ALNIS STAKLE
SHELTER
An idea once expressed by George Santayana – "those who cannot remember the past are condemned to repeat it” – most accurately correlates with the recent history of military and ideological conflicts in the Western world.
The tragic geopolitical events of the past century have either been forgotten or pushed out of the collective experience as something inconvenient and outdated. The seemingly obvious facts about the numerous wars, the cold war between NATO and the Soviet Union, the arms race and recent disarmament treaties appear to have had no lasting effect on the modern society, which once again resumes the rhetoric of the cold war, nationalism and conflict. In spite of this curious state of oblivion, some experiences of the collective conflict are reinterpreted and transformed into new collective rituals, educational content and legislative initiatives which, in their turn, support the current cultural state of demarcation and ideological contradictions between the ex-Eastern and Western block countries.
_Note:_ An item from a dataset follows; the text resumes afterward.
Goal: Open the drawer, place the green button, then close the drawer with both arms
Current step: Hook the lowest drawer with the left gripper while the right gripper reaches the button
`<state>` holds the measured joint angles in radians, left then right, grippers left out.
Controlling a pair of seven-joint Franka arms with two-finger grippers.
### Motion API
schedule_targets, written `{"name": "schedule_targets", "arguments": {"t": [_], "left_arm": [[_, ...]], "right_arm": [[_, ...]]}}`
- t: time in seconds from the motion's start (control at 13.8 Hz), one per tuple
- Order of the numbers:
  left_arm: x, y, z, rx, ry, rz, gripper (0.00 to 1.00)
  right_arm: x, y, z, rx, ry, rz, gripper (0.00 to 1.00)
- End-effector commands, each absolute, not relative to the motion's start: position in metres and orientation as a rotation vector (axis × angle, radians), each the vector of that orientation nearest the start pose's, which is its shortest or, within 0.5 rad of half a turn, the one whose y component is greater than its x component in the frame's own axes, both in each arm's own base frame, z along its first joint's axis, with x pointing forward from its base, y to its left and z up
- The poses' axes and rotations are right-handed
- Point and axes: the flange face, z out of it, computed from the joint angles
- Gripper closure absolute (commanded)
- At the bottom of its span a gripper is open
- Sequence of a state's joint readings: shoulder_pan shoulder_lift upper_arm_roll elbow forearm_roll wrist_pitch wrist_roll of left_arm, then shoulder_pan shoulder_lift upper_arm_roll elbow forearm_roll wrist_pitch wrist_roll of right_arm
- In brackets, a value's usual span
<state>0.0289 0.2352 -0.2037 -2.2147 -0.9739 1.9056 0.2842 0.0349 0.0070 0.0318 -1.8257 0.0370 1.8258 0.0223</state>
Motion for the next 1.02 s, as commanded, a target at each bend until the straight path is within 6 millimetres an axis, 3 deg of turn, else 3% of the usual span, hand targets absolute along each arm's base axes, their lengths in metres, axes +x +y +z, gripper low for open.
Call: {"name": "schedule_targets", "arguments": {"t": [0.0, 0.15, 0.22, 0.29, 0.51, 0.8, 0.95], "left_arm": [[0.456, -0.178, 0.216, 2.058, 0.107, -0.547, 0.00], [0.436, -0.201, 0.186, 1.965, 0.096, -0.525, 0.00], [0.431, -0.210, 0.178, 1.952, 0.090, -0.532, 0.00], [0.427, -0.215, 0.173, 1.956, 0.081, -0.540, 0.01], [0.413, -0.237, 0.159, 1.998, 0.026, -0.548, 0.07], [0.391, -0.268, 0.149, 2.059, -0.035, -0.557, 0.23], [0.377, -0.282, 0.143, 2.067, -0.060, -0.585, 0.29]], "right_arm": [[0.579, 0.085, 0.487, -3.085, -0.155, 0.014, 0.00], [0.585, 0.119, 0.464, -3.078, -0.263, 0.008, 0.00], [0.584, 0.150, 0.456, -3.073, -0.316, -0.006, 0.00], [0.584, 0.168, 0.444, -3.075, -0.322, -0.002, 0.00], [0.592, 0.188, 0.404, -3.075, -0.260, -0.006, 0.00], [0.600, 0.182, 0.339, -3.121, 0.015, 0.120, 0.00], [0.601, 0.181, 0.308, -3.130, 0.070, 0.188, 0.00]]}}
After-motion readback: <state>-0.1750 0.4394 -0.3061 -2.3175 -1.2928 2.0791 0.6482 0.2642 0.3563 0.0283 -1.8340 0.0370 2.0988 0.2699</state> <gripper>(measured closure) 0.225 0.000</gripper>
The works from the “Shelter” series are rooted in a quest performed in different places, image archives and memories that are witnesses to the previous WWI & WWII and cold war state between NATO and the Soviet Union. The old Soviet military bases, following more than 20 years of neglect, are now being adapted to the needs of NATO armed forces, and these walls might soon witness a replay of the not-so-long-forgotten history. More than 30-year-old archives with civil defence instructions on how to protect oneself in a state of war or after deployment of nuclear, biological or chemical weapons are just one of many inspiration sources for the “Shelter ” series. All in all, these works are about the recurrence of collective oblivion, about history repeating and about the grotesque language of propaganda. A particular emphasis is laid in these works on the meaning of the images and the technical communication codes, which, when decontextualised and visually recoded, expose new and ironic meanings of collective fear and memories.